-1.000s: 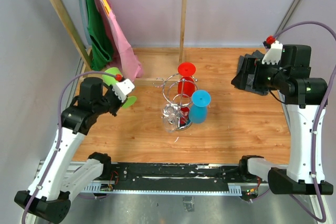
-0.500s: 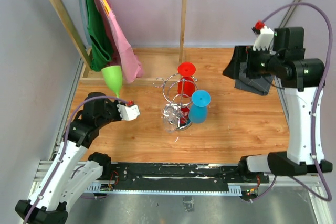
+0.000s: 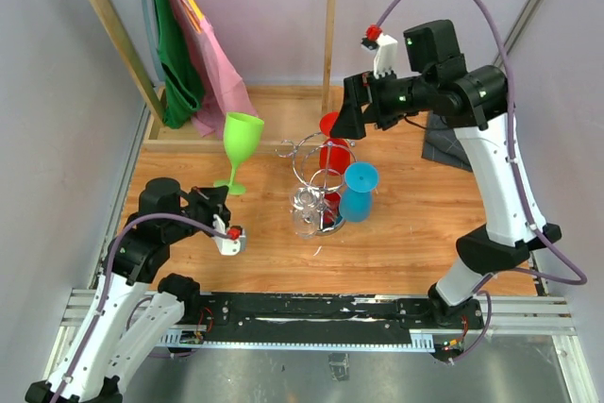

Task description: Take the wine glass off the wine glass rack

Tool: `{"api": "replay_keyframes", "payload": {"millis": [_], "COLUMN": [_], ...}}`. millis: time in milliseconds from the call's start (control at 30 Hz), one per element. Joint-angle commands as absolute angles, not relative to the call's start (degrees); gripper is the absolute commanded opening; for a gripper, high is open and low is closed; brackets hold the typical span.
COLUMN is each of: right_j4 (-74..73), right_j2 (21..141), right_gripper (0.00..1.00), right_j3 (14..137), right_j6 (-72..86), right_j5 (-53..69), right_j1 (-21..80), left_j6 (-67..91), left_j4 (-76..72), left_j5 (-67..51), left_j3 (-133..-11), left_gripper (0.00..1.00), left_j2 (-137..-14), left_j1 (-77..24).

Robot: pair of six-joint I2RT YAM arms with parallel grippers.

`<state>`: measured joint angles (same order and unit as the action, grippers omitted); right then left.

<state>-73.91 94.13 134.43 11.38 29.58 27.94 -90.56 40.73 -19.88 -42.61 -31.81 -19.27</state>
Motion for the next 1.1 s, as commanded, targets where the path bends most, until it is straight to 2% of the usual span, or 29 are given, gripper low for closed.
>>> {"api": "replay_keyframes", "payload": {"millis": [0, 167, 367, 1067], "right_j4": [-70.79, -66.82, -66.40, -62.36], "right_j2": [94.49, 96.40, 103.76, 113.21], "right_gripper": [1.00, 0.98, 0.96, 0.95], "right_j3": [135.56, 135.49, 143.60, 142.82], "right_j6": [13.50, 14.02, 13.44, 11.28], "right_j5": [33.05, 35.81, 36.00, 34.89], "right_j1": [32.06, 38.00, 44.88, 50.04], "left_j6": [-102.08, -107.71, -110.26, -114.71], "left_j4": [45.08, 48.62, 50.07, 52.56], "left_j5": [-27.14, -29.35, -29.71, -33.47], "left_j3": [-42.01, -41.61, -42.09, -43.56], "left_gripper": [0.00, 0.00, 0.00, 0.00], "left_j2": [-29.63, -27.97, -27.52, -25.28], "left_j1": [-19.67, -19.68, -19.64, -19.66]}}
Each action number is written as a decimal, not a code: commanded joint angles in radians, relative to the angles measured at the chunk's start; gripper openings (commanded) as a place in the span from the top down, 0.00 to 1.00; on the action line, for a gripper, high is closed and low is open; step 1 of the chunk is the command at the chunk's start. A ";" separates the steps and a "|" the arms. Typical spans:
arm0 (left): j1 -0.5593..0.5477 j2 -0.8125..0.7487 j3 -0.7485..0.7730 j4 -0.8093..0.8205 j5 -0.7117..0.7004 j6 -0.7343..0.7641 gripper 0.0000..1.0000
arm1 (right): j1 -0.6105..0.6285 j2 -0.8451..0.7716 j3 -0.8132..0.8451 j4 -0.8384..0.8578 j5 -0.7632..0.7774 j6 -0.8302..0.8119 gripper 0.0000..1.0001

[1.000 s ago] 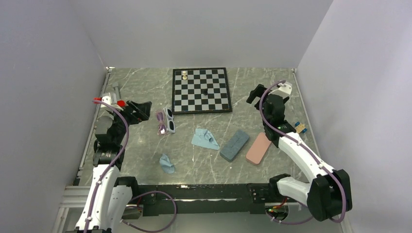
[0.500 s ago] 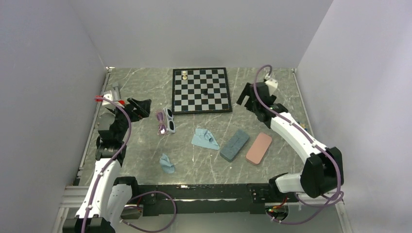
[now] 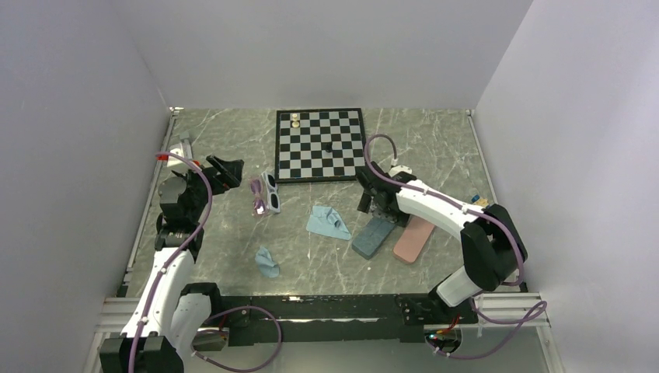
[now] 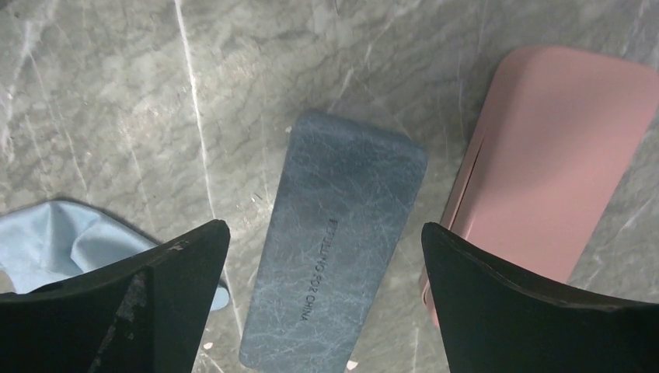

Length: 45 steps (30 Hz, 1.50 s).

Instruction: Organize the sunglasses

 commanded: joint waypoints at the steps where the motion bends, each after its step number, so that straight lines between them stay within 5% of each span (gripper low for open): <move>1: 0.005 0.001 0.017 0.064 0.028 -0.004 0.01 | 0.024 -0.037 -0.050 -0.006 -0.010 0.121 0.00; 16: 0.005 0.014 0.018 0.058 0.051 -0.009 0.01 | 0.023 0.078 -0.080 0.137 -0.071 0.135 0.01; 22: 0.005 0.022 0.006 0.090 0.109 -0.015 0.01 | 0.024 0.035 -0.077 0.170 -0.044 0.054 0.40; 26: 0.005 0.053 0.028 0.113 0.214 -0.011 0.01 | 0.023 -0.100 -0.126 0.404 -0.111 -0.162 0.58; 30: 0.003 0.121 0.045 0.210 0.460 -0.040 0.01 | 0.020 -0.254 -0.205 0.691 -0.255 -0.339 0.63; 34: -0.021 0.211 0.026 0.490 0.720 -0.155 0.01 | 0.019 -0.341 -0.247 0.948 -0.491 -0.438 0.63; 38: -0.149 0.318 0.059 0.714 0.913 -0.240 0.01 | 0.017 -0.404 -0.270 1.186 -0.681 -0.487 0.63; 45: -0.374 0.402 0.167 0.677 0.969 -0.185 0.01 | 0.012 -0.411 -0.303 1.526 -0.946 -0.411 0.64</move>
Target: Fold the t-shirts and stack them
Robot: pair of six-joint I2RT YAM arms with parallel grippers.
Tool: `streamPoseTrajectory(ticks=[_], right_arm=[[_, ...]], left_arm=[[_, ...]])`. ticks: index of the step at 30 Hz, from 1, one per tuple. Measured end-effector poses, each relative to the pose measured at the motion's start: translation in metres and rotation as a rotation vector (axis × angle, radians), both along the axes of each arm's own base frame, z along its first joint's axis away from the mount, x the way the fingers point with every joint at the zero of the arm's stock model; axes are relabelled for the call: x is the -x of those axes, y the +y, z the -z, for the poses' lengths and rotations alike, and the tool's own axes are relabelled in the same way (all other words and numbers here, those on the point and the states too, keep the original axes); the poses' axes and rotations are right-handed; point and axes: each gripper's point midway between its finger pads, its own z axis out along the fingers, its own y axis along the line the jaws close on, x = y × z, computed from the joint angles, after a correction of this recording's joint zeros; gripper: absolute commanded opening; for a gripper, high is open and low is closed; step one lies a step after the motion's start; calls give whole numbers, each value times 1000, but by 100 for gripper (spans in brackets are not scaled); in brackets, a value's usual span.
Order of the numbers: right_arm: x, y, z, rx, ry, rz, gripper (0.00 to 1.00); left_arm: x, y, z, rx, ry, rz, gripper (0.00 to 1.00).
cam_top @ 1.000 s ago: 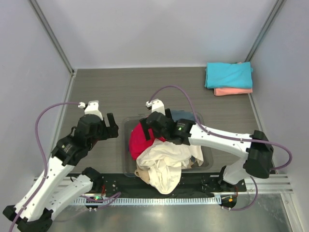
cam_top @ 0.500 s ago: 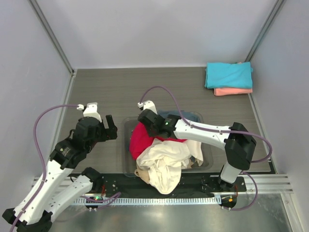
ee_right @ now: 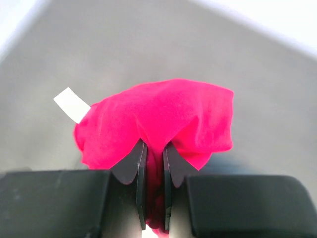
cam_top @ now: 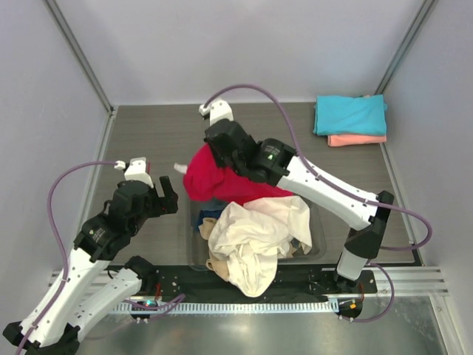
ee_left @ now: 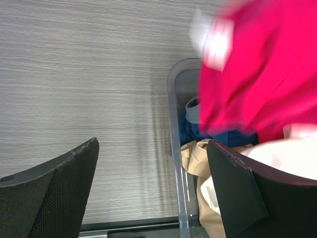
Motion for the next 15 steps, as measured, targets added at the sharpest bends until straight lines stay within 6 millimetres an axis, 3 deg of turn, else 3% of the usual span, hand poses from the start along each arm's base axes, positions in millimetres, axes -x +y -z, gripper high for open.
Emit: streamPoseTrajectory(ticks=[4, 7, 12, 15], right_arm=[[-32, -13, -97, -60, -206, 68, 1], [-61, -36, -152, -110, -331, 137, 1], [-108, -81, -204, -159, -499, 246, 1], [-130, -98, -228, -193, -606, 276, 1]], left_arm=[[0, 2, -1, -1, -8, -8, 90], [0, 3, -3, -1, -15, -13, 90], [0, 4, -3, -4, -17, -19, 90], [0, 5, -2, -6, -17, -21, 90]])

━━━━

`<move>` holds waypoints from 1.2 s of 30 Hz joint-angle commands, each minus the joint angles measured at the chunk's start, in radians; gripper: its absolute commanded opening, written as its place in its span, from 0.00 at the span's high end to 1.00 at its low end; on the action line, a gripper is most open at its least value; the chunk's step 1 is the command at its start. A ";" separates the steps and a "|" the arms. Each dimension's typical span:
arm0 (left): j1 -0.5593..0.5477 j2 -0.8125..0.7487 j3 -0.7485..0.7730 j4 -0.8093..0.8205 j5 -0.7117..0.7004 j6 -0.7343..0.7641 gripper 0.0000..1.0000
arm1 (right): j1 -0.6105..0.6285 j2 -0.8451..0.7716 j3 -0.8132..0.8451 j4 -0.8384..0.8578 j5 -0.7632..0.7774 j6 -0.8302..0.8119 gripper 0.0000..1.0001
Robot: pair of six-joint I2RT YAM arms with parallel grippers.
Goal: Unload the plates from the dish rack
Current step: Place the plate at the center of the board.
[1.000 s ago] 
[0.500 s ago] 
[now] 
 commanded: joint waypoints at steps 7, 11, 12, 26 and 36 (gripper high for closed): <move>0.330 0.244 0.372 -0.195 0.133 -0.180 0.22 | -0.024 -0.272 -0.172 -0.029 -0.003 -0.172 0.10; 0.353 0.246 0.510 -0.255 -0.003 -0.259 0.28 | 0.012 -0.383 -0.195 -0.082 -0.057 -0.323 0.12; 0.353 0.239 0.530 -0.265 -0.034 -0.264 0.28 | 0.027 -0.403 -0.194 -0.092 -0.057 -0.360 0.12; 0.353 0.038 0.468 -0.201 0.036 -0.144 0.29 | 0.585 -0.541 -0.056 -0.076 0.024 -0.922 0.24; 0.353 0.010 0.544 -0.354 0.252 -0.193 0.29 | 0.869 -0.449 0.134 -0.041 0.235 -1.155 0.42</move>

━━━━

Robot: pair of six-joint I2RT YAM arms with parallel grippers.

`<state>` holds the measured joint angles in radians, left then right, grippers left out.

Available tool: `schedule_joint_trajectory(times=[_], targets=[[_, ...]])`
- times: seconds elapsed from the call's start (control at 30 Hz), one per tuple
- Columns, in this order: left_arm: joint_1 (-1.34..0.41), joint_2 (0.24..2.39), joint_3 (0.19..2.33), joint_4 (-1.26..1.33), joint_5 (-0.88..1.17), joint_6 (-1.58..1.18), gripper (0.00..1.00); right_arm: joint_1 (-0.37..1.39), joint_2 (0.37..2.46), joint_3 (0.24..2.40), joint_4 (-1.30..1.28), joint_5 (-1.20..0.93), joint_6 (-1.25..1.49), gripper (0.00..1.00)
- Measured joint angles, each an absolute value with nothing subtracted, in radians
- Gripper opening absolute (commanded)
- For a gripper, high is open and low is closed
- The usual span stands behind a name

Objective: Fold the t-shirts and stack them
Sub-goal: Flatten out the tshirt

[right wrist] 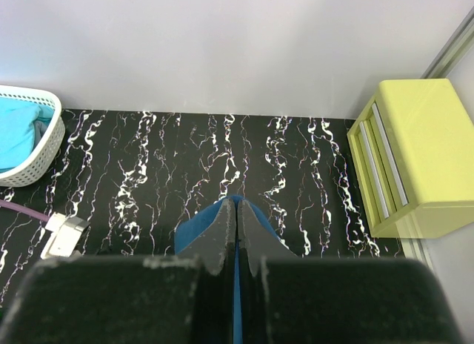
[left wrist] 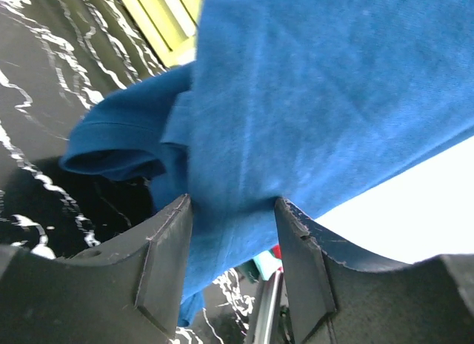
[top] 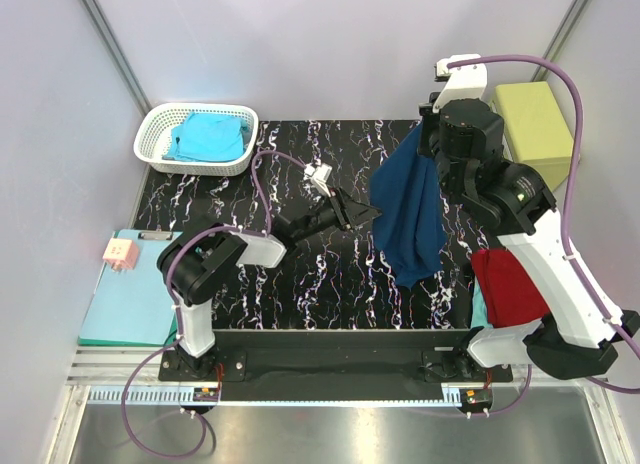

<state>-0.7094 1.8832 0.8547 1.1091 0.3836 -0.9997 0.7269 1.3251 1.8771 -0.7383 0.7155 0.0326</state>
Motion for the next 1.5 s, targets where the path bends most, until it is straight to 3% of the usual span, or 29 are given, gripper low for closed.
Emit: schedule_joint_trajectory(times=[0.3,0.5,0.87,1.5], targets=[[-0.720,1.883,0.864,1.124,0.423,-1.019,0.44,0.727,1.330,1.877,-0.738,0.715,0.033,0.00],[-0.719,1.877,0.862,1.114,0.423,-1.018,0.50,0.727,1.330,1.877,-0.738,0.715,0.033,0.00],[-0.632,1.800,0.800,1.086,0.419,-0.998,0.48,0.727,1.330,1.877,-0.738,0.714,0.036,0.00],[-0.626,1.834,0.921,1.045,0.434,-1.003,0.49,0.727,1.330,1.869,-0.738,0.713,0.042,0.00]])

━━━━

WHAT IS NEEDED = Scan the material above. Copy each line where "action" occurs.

ANSWER BELOW =
`<state>`: measured joint angles (same order and unit as the action, grippers omitted); right then left.
Each action number is written as a decimal, not a code: commanded joint angles in radians, relative to the angles measured at the chunk's start; gripper openings (commanded) as a place in the span from the top down, 0.00 to 1.00; on the action line, for a gripper, high is closed and low is open; step 1 of the chunk is the command at the chunk's start. A ";" separates the steps and a "|" the arms. Typical spans:
`<move>` holds waypoints from 1.2 s of 30 Hz joint-angle commands, each minus the joint angles measured at the chunk's start, in radians; gripper: its absolute commanded opening, written as its place in its span, from 0.00 at the span's high end to 1.00 at its low end; on the action line, a gripper is most open at its least value; the chunk's step 1 is the command at its start. A ";" separates the steps and a "|" the arms. Each dimension's typical span:

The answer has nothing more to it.